▶ _ACTION ITEM_:
It would help if you retyped the data exactly, leaving out the pictures.

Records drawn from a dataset

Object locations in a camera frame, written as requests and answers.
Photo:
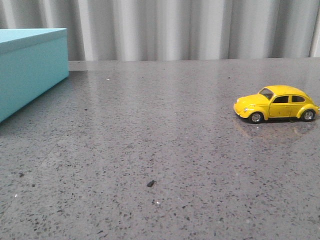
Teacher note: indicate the small black debris piece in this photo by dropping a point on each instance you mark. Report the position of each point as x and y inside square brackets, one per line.
[151, 183]

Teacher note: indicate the yellow toy beetle car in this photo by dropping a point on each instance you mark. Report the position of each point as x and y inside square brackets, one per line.
[276, 101]

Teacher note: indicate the light blue storage box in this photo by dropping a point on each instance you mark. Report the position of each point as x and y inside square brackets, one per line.
[32, 60]

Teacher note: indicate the grey pleated curtain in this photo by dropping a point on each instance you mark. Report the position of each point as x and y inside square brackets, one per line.
[166, 30]

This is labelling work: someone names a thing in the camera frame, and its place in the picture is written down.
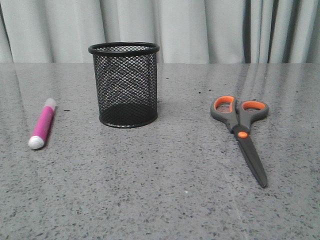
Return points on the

▶ _ANSWER SPACE_:
Object locations in a camera frame, written as requests and answers.
Photo:
Teacher note: indicate the small black debris piece in this photo by dropping a point on each instance you mark. Report the position of each point as x and y inside square brackets, one per line.
[151, 183]

Teacher note: indicate the yellow toy beetle car in this photo by dropping a point on each instance you mark. Report the position of each point as x and y inside square brackets, one per line.
[276, 101]

Teacher note: indicate the light blue storage box in this photo by dropping a point on each instance you mark. Report the position of each point as x and y inside square brackets, one per line.
[32, 60]

Teacher note: indicate the grey pleated curtain in this photo by dropping a point on each instance you mark. Report the position of each point as x and y inside square brackets, one per line.
[166, 30]

This is labelling work: someone names a thing in the camera frame, and its place in the picture is written down.
Return points on the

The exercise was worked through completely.